Она поджала губы и выжидательно уставилась на Макса. Он больше не улыбался. Сидел ровно, соединив пальцы рук, и смотрел на названную сестру очень задумчиво и серьёзно. Мог ли он думать о том же, о чём думала Рада? А если мог, думал ли он в ту же сторону?

— Возьми меня с собой. — Она выпалила это быстрее, чем успела подумать и испугаться. — Не охотничать и вот это всё, а просто посмотреть мир, другие поселения. Вдруг найдётся что-то? Ну, вдруг я где-то останусь, и буду делать что-то интересное и полезное, чтобы и мне было хорошо, и всем? Или, может… — Рада запнулась, когда ком отчаянной надежды встал поперёк горла. — Может, удастся что-то узнать, чтобы и тут хорошо устроиться…

Лицо Макса не выражало ничего определённого, и только длинные пальцы его рук отбивали частый ритм друг по другу.

— Ты хотя бы подумай…

Главное — чтобы не отказал. Если откажет, смысла упрашивать больше не будет. Когда Макс открыл рот, намереваясь что-то ответить, старшая дочь Беляевых сжалась, но в голосе названного брата не оказалось ни резкости, ни отвратительных слащавых ноток, которыми ей отказывали якобы не желающие её обидеть люди.

— Идея неплохая, но труднореализуемая. У меня сгорела машина, а вместе с ней — всё снаряжение, все вещи, включая книгу. Один напарник остался. — Макс странно усмехнулся, его пальцы сжались. — Машину достанем, у меня есть договорённости, но это если Слава доберётся туда и обратно живым. А вот потом начнётся интересное. Мне нужно восстановить книгу, а это Москва. Тащить тебя в Москву мне не хочется.

Рада яростно закивала головой: кому в здравом уме вообще может хотеться в Москву?

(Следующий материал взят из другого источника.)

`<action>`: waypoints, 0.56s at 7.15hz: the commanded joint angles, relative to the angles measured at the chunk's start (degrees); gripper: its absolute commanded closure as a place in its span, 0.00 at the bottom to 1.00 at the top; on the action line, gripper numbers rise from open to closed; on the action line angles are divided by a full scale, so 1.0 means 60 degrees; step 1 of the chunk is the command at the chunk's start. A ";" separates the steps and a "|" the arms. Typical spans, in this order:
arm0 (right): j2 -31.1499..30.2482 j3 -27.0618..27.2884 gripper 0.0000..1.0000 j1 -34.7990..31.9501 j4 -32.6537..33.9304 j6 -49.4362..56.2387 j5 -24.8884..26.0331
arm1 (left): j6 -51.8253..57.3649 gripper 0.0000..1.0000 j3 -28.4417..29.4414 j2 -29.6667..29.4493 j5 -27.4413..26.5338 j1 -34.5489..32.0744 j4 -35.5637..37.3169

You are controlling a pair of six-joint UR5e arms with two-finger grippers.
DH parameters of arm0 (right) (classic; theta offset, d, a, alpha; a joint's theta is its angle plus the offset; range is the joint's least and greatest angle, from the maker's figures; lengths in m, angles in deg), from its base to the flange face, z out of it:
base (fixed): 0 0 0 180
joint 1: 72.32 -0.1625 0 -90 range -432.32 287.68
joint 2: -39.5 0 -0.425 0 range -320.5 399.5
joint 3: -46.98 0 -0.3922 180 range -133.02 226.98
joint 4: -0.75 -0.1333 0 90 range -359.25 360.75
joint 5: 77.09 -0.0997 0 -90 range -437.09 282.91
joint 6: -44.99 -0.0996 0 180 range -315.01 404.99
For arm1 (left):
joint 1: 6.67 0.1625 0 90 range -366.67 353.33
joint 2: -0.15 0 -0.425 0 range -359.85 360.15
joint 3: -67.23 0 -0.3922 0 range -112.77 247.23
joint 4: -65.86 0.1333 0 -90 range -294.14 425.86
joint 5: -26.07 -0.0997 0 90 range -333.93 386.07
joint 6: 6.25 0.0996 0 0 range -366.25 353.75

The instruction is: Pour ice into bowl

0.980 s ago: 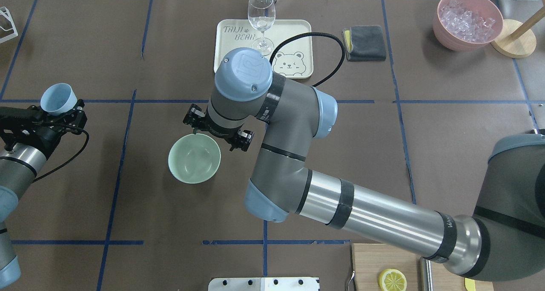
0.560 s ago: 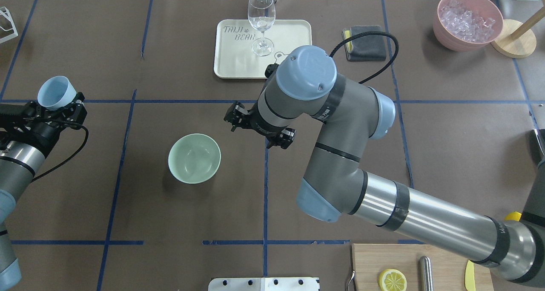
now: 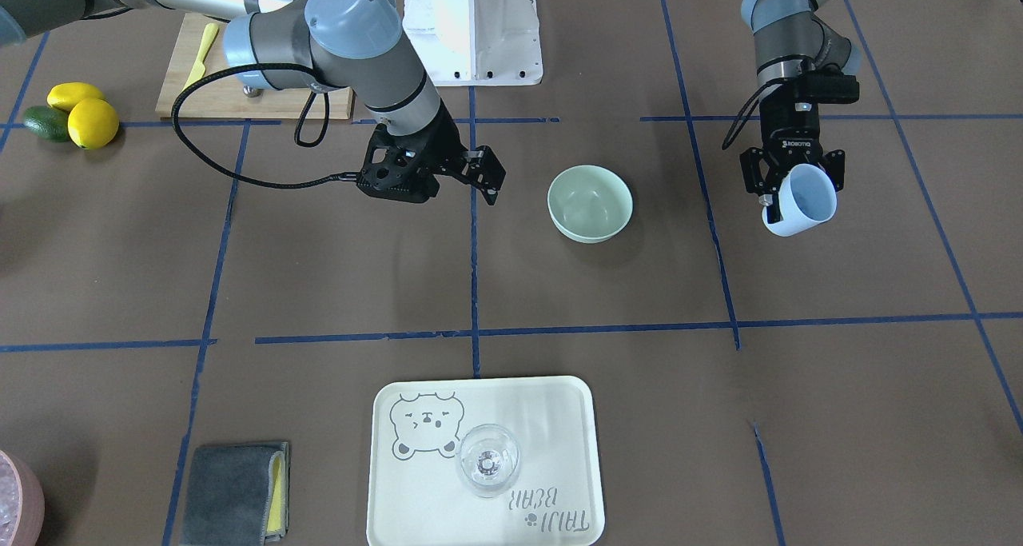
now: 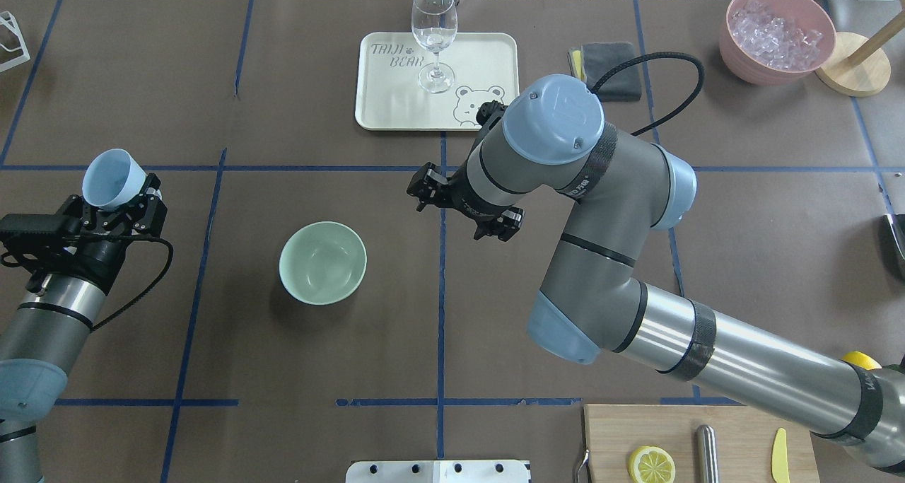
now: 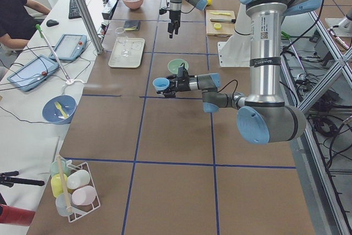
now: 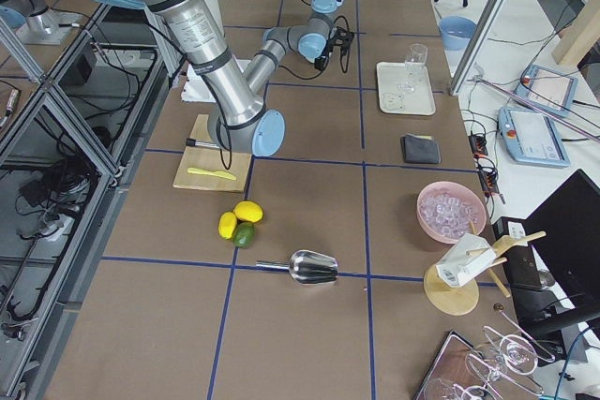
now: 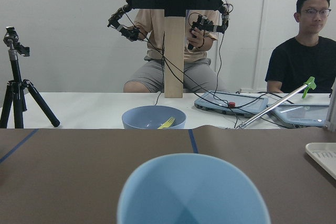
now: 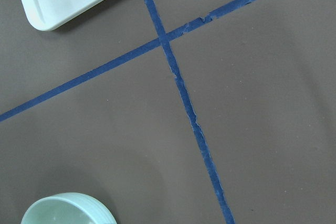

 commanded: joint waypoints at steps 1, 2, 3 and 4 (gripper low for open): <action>-0.0126 0.0019 0.00 -0.0008 -0.0013 0.0002 0.0001 | -0.0025 1.00 -0.1090 -0.0085 -0.0135 0.0351 0.1173; -0.0155 0.0005 0.00 -0.0008 -0.0013 0.0045 0.0001 | -0.0054 1.00 -0.1298 -0.0187 -0.0135 0.0511 0.1396; -0.0156 0.0005 0.00 -0.0022 -0.0028 0.0104 0.0001 | -0.0127 1.00 -0.1314 -0.0464 -0.0135 0.0600 0.1544; -0.0214 0.0005 0.00 -0.0022 -0.0028 0.0133 0.0001 | -0.0461 1.00 -0.1373 -0.0742 -0.0135 0.0630 0.2096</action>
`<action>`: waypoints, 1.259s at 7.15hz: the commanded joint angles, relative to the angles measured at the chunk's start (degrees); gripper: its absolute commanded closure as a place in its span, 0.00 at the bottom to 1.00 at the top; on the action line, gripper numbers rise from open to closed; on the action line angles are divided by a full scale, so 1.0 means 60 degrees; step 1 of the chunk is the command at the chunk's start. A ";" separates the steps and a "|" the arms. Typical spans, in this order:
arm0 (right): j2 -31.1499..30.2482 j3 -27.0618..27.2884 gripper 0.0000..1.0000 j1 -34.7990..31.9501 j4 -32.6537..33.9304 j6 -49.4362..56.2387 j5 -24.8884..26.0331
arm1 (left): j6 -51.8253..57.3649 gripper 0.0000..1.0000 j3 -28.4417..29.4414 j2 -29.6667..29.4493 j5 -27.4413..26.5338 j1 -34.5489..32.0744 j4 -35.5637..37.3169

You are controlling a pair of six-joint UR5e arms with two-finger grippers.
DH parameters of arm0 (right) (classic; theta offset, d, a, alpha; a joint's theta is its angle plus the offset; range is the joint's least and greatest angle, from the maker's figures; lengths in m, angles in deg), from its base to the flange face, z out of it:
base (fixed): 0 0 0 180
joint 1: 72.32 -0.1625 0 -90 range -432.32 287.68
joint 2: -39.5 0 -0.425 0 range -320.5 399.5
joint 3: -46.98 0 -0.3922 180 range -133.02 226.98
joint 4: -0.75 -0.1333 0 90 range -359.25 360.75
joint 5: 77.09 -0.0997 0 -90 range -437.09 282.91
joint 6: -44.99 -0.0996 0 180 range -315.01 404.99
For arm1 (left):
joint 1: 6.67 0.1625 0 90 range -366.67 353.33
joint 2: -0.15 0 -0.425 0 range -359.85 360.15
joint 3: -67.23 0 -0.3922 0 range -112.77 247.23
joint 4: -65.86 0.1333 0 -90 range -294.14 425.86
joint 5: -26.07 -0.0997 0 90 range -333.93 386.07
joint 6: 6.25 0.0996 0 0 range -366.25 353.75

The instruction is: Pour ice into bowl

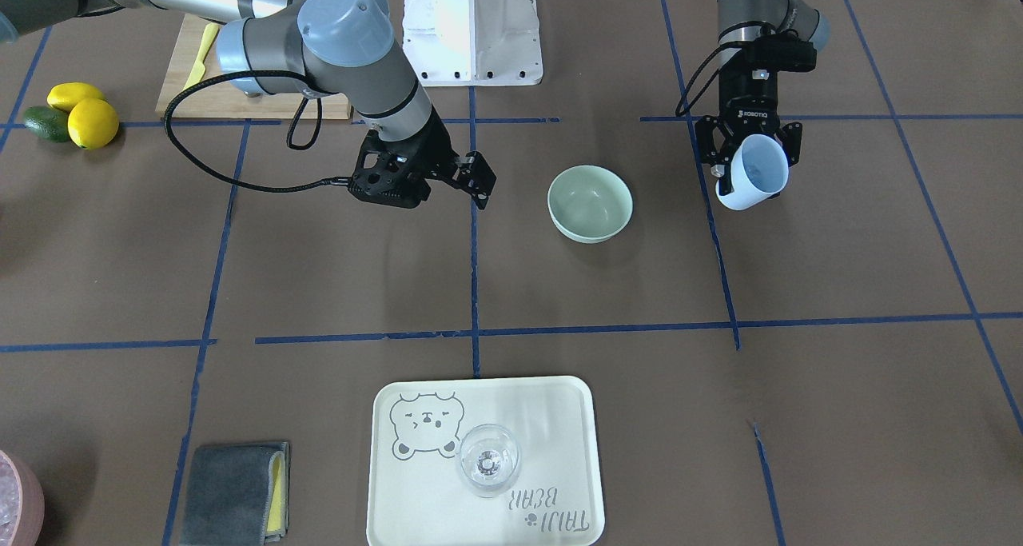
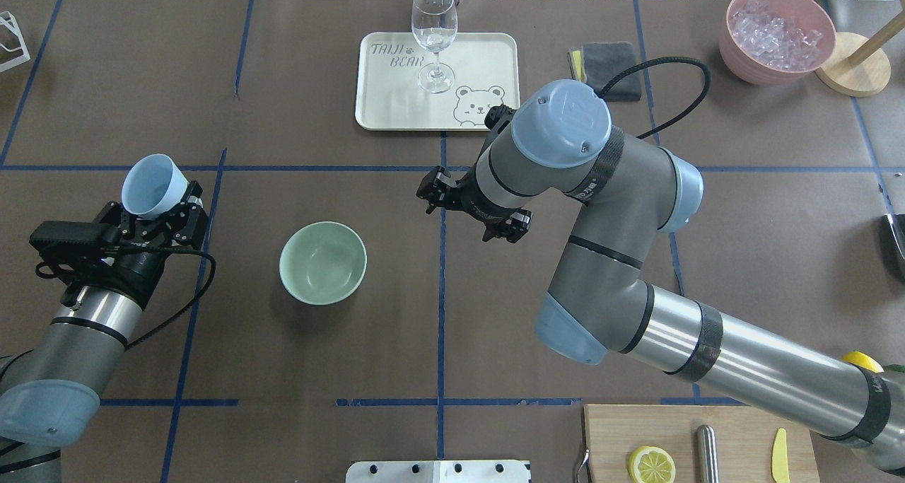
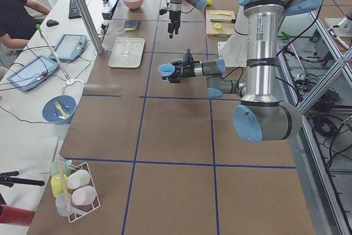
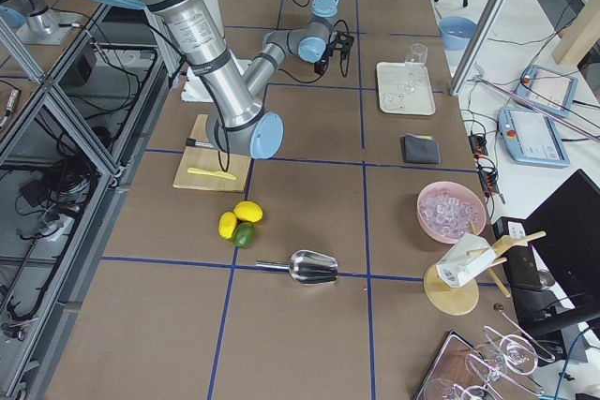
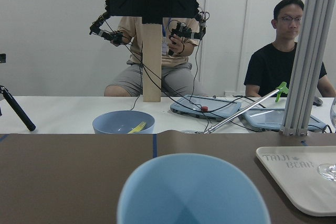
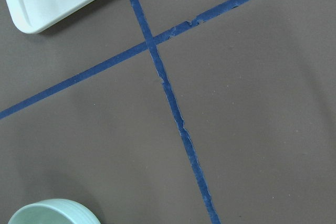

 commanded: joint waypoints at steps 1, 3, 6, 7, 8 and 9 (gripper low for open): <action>-0.0079 -0.0001 0.00 -0.0006 -0.0020 0.0162 0.0015 | -0.0322 1.00 -0.0181 -0.0601 0.0028 0.0086 0.0804; -0.0094 -0.0001 0.00 -0.0020 -0.0020 0.0192 0.0015 | -0.0323 1.00 -0.1242 -0.0853 0.1001 0.0057 0.2364; -0.0284 -0.0001 0.00 0.0009 -0.0020 0.0250 0.0015 | -0.0323 1.00 -0.2380 -0.0867 0.1786 0.0056 0.5108; -0.0284 -0.0001 0.00 0.0009 -0.0020 0.0236 0.0015 | -0.0424 1.00 -0.2220 -0.0882 0.1801 0.0056 0.5345; -0.0284 -0.0016 0.00 0.0024 -0.0020 0.0236 0.0029 | -0.1469 1.00 -0.1870 -0.0984 0.1801 0.0085 0.5435; -0.0299 -0.0016 0.00 0.0024 -0.0020 0.0236 0.0029 | -0.1726 1.00 -0.1664 -0.1231 0.1801 0.0115 0.5523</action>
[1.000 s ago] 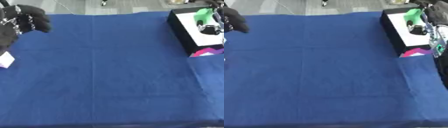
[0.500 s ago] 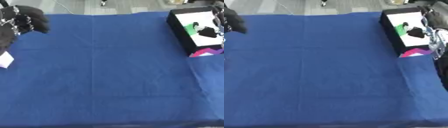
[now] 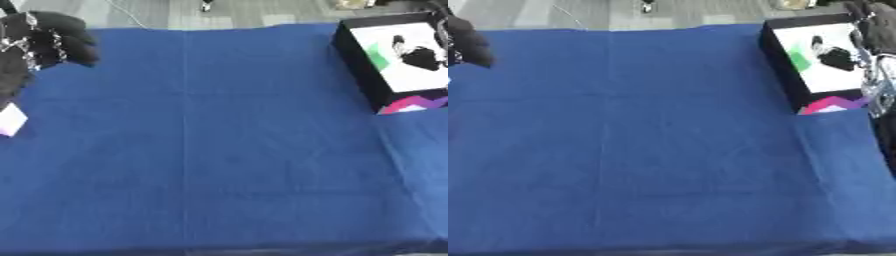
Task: Pick up the objects with one hand, pass them to the other hand, and then place them into the box on the other side of the table.
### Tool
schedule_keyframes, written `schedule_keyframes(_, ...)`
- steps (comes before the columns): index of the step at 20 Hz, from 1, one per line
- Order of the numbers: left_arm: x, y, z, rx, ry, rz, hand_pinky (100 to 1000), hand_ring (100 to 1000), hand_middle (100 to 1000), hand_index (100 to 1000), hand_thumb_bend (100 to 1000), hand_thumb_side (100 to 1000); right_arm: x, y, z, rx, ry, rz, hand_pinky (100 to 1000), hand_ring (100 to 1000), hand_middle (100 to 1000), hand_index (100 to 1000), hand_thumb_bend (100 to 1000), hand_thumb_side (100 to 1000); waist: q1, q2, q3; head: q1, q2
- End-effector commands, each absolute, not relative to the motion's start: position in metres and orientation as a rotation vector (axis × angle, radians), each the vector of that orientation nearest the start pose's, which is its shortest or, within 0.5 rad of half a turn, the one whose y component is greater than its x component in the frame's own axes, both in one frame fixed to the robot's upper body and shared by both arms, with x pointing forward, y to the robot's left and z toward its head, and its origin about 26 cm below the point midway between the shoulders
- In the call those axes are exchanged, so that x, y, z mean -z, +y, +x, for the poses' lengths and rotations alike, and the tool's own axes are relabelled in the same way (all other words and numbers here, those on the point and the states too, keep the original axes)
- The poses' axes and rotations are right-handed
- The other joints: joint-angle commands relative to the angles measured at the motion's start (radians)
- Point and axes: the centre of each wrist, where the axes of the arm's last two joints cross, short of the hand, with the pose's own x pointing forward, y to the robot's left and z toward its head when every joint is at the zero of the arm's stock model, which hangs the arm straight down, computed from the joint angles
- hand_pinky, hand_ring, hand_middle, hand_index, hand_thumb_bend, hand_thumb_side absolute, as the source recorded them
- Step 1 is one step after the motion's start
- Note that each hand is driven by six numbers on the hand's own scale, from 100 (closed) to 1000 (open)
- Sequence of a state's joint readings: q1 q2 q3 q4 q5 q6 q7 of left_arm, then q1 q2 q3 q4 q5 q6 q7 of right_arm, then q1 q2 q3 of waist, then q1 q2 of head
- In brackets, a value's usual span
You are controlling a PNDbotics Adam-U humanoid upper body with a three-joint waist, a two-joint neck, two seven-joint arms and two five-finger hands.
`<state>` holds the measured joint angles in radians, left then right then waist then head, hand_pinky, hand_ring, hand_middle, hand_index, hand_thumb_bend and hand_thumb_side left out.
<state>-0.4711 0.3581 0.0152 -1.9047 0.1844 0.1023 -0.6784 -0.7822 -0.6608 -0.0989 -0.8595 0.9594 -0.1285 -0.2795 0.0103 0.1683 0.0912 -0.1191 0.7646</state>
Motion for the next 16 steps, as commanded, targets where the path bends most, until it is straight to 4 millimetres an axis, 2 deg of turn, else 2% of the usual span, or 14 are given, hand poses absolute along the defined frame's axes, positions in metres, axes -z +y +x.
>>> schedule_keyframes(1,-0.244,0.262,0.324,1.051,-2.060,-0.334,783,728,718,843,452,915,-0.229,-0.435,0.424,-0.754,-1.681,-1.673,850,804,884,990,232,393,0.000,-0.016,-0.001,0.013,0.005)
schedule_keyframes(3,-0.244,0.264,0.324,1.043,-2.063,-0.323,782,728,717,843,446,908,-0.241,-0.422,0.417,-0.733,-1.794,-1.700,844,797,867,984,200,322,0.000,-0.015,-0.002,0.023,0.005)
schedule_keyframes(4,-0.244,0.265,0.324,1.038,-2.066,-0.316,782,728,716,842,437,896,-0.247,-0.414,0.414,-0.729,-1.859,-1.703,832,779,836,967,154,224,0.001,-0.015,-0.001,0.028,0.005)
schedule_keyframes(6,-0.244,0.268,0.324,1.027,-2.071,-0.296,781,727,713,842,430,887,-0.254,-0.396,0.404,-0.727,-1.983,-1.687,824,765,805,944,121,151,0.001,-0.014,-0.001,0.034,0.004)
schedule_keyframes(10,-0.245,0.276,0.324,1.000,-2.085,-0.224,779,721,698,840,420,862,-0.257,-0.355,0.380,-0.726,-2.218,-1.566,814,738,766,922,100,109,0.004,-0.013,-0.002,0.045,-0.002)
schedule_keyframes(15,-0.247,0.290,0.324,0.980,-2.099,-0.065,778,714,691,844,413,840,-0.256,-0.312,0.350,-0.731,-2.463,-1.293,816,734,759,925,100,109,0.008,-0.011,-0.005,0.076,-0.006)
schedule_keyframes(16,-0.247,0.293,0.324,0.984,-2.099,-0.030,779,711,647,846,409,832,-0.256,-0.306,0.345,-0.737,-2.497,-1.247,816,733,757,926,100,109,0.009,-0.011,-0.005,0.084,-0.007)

— Потом надо будет восстанавливать ресурсы, а для этого ещё поработать придётся, и записи… Всё с начала… — Его руки сжались так, что побелели костяшки, но вскоре расслабились. Макс медленно выдохнул и расправил напрягшиеся плечи. — Сложно, Рада, не знаю пока. Вроде как раз придётся много поездить по разным местам, а вроде это не те места, что тебе надо. Давай так. Мой напарник вернётся с машиной, а я пока прикину, что нам нужно будет сделать, чтобы восстановиться. А потом посмотрим. Поговорим ещё раз.

— Ага…

Главное было — не кричать. Не надо будить весь дом, не надо давать Максу понять, что для Рады его слова равносильны согласию. Потому что она обязательно придумает, как вписаться во все его планы, он ещё сам захочет, чтобы названная сестра поехала с ними! Всё обязательно получится. Всё получится, а значит, никакого парома, никакого комбината и никаких сделок с совестью и Старым Псом. Только дорога, новые места и люди, и лес. Лес, который звал, касался щёк нежными пальцами листьев и обнимал тёплым ветром, он затыкал зияющую пустоту в груди Рады и — она откуда-то знала это — какую-то пустоту в нём закрывала она сама.